Segment Start: STORED DATA

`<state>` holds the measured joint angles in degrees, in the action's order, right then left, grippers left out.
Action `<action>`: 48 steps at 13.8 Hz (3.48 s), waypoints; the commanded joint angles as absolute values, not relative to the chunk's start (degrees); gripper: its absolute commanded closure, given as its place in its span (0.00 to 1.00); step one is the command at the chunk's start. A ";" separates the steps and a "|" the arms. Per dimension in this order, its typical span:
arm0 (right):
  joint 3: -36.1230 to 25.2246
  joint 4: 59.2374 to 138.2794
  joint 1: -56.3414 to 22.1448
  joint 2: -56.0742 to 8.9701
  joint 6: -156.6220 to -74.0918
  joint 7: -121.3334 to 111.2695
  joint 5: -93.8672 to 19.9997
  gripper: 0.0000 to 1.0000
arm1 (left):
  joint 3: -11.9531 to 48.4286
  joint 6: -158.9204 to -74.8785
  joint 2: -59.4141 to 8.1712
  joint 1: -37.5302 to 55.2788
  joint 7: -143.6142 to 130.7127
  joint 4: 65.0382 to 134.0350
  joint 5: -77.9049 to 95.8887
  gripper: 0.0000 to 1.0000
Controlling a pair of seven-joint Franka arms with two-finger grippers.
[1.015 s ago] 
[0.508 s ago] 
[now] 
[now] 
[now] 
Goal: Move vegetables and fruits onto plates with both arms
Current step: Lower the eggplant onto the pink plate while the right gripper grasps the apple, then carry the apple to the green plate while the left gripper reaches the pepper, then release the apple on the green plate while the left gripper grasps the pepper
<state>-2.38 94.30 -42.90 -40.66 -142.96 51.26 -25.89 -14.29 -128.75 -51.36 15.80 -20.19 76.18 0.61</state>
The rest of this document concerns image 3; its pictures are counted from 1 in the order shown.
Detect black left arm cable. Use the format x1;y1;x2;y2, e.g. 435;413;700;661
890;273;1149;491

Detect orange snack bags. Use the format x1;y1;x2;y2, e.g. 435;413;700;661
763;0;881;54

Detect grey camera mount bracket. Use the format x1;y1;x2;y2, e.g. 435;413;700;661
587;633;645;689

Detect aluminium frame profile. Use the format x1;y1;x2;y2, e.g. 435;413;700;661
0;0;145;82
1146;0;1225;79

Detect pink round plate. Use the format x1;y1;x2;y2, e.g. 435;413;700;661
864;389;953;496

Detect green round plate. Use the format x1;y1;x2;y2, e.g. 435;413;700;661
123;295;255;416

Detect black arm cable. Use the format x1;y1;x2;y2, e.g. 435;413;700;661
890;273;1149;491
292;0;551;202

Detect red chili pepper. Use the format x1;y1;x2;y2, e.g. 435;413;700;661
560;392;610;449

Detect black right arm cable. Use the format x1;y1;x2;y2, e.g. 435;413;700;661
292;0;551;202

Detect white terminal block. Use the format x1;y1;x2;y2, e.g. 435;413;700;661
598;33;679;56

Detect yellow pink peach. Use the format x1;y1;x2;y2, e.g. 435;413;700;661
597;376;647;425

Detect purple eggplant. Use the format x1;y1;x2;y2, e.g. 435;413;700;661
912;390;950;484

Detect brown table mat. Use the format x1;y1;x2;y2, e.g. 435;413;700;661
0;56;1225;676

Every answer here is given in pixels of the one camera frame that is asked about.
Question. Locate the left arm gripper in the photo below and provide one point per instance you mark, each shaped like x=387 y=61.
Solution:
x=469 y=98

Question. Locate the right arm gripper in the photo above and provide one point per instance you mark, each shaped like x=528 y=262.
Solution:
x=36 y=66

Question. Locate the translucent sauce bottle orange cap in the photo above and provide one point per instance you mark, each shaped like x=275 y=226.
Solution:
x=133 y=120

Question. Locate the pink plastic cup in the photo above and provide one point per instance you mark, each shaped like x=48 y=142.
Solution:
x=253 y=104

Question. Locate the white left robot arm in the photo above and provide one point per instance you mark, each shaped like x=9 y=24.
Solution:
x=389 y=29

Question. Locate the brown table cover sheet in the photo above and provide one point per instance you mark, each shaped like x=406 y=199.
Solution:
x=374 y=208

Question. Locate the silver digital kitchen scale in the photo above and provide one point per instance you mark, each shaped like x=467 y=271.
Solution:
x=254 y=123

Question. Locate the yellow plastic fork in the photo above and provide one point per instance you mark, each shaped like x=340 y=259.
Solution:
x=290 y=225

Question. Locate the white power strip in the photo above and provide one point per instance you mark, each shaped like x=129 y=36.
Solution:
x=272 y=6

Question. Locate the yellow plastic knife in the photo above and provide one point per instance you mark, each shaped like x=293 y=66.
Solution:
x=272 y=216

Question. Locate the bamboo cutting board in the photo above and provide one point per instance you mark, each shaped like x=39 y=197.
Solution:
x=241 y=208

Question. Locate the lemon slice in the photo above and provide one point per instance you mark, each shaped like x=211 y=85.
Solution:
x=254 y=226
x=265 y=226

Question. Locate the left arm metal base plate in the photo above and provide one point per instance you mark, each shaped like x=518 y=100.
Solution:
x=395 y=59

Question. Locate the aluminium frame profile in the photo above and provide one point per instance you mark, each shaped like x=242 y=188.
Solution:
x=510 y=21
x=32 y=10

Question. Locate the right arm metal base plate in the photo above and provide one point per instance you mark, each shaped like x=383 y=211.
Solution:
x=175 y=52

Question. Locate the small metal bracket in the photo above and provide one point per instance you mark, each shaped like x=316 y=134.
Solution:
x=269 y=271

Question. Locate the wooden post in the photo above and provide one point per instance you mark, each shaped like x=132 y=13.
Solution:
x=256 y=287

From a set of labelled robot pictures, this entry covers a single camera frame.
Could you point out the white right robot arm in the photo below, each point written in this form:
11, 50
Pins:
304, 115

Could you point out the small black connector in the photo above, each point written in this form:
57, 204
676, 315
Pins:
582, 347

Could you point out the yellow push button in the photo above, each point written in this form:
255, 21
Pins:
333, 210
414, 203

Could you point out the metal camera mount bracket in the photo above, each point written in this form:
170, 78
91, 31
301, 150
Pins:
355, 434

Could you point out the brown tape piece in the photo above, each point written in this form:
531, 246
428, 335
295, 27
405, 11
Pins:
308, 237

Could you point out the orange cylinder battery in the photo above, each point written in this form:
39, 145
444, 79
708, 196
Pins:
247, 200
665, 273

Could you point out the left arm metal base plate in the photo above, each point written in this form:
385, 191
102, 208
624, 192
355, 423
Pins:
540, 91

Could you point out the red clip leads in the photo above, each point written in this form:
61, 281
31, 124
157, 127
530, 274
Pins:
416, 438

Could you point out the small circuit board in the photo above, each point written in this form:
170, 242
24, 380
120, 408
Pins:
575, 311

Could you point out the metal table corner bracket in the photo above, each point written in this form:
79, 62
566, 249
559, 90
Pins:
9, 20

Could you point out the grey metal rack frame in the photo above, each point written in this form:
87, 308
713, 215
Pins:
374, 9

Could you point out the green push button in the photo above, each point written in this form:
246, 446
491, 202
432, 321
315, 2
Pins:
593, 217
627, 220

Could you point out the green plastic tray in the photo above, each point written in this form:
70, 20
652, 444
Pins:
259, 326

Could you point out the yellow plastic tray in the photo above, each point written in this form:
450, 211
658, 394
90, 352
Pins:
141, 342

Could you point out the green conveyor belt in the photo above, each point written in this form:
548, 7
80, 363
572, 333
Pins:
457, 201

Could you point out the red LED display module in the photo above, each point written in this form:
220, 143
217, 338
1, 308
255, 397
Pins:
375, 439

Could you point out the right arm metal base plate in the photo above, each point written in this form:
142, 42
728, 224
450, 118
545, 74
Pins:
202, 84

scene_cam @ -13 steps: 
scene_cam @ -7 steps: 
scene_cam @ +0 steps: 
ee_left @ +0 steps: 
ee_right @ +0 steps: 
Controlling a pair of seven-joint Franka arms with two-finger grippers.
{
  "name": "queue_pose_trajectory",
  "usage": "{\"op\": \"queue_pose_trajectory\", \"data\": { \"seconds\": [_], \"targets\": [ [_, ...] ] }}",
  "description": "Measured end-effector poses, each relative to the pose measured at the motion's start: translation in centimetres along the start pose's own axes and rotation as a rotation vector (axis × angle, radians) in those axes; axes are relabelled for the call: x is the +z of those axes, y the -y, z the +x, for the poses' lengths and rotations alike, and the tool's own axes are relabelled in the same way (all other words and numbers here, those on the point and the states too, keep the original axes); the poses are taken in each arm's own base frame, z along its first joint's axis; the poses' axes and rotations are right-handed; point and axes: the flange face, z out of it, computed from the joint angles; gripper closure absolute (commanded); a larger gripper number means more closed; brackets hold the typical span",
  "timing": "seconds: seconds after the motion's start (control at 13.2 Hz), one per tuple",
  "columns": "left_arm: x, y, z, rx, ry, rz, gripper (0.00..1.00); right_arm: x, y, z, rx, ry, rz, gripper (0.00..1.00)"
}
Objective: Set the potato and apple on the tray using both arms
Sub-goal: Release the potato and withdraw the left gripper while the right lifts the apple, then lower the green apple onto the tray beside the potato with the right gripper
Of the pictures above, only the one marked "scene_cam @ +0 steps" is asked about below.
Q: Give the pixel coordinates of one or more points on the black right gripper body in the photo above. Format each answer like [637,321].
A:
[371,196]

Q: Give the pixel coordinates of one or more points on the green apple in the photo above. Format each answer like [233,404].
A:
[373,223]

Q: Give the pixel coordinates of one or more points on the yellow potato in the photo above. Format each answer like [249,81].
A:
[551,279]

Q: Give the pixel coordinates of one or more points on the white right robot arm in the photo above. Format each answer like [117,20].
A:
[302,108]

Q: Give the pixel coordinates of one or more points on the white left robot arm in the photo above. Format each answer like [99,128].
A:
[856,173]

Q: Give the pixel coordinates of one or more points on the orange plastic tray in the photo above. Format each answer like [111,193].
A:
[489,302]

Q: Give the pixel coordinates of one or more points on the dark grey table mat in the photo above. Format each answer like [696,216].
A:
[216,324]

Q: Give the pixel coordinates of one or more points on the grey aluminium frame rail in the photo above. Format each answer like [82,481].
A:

Segment End: STORED DATA

Above are the records; copy every line in them that holds the word "asked".

» SOLVED EXERCISE:
Every answer here is given in pixels of the one camera frame that is asked about.
Of the pictures above, only the one marked "scene_cam @ +0 steps" is asked about below.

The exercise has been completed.